UNIQUE (CCP4: Supported Program)

NAME

unique - Generate a unique list of reflections

SYNOPSIS

unique hklout foo.mtz
[Keyworded input]

DESCRIPTION

UNIQUE creates a unique list of reflections for a given unit cell with a given symmetry up to a specified high resolution limit. The output file can be used to complete a dataset (i.e. to give an MTZ file with all allowed reflections present whether or not data have been measured for them), and to give completeness information on the measured dataset. The procedure is as follows:

  1. Produce a list of the unique reflections in an MTZ file, using UNIQUE with the appropriate cell parameters, symmetry and resolution range;
  2. Use FREERFLAG to add a column of free-R flags to the MTZ file, to be used later for cross-validation;
  3. Add this column of free-R flags to the dataset MTZ file using CAD. Unmeasured data, i.e. reflections that are present in the column of free-R flags but not in the original dataset, are represented in the output of CAD as Missing Number Flag (MNF) entries.
  4. Run MTZDUMP on the output of CAD to get various statistics, including the number of missing data entries (i.e. MNFs) for each column of data. This gives the completeness of the dataset for the specified resolution range.

A script to perform steps 1 - 3 is provided in $CETC/uniqueify (see below), and an example of its use is given in $CEXAM/unix/runnable/unique-free-R. Note that this script only gives a high resolution limit to UNIQUE (see RESOLUTION keyword), and so the dataset is extended to the lowest possible resolution. This is the recommended practice.

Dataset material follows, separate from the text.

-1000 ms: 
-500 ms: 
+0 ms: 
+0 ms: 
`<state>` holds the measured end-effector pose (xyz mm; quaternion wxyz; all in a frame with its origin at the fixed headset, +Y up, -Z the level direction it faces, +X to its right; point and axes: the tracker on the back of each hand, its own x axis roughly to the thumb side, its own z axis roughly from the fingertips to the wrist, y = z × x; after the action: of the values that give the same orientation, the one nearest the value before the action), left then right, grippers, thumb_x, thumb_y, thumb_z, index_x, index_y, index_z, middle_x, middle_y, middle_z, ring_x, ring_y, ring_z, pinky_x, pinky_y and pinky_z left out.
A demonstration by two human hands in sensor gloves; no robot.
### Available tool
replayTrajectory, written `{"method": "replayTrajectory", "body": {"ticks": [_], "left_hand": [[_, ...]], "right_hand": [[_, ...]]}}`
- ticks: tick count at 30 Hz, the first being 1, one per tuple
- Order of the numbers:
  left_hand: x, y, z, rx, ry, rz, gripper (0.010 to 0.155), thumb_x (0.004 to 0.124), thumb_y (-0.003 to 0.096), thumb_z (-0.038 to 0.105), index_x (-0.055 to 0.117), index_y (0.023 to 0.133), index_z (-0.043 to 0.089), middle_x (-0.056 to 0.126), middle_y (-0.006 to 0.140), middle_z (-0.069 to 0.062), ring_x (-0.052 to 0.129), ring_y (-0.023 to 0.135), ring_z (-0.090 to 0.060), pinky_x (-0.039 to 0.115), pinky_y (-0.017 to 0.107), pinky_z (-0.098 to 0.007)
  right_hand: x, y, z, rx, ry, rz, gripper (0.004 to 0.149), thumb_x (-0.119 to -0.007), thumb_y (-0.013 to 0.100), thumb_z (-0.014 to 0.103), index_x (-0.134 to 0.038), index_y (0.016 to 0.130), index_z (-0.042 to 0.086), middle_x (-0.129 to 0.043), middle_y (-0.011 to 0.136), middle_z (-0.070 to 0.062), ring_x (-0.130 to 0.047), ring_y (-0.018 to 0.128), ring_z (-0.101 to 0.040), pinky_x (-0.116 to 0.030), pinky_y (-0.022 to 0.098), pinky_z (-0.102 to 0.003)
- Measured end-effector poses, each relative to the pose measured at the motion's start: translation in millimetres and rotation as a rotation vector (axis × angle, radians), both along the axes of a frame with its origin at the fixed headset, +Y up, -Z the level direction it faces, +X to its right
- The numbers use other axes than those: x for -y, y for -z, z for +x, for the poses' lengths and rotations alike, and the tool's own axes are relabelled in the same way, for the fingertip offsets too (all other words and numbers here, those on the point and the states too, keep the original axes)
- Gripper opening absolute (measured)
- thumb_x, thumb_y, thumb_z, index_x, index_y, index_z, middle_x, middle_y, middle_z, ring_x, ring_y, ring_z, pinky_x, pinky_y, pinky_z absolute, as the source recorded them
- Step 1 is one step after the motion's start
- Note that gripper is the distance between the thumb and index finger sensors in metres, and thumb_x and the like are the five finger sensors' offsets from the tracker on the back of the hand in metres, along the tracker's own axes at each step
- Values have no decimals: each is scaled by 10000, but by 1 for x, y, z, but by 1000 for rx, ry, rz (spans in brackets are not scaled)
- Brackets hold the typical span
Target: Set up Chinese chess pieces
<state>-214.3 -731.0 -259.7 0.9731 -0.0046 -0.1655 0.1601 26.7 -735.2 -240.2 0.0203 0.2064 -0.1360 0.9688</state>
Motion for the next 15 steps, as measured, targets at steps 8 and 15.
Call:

The 'uniqueify' script is also a part of the Convert to MTZ & Standardise task in the Reflection Data Utilities of the CCP4 Graphical User Interface (CCP4I).

If a column of free-R flags is already present in the incomplete dataset, then a modified procedure should be followed:

  1. Produce a list of the unique reflections using UNIQUE;
  2. Merge the output of UNIQUE with the dataset using CAD;
  3. Use the COMPLETE option of FREERFLAG to complete the free-R column;
  4. Remove the surplus columns originating from UNIQUE using MTZUTILS;
  5. Use MTZDUMP again to analyse the dataset.

This sequence is performed using the -f switch of the $CETC/uniqueify script.

The old procedure using COMPLETE is now obsolete.

KEYWORDED INPUT

The various data control lines are identified by keywords. Only the first 4 letters of each keyword are necessary.

Compulsory
CELL, RESOLUTION, SYMMETRY.
Optional
DEFAULT, LABOUT, RUN/GO/END, TITLE.

CELL <a> <b> <c> [ <alpha> <beta> <gamma> ]

Specify the unit cell. At least 3 numbers must be entered. Alpha, beta and gamma default to 90.0.

RESOLUTION <Dmax>

Maximum resolution - either 4(sin theta/lambda)**2 or d in Angstrom. Unique reflections up to this limit are output to the MTZ file.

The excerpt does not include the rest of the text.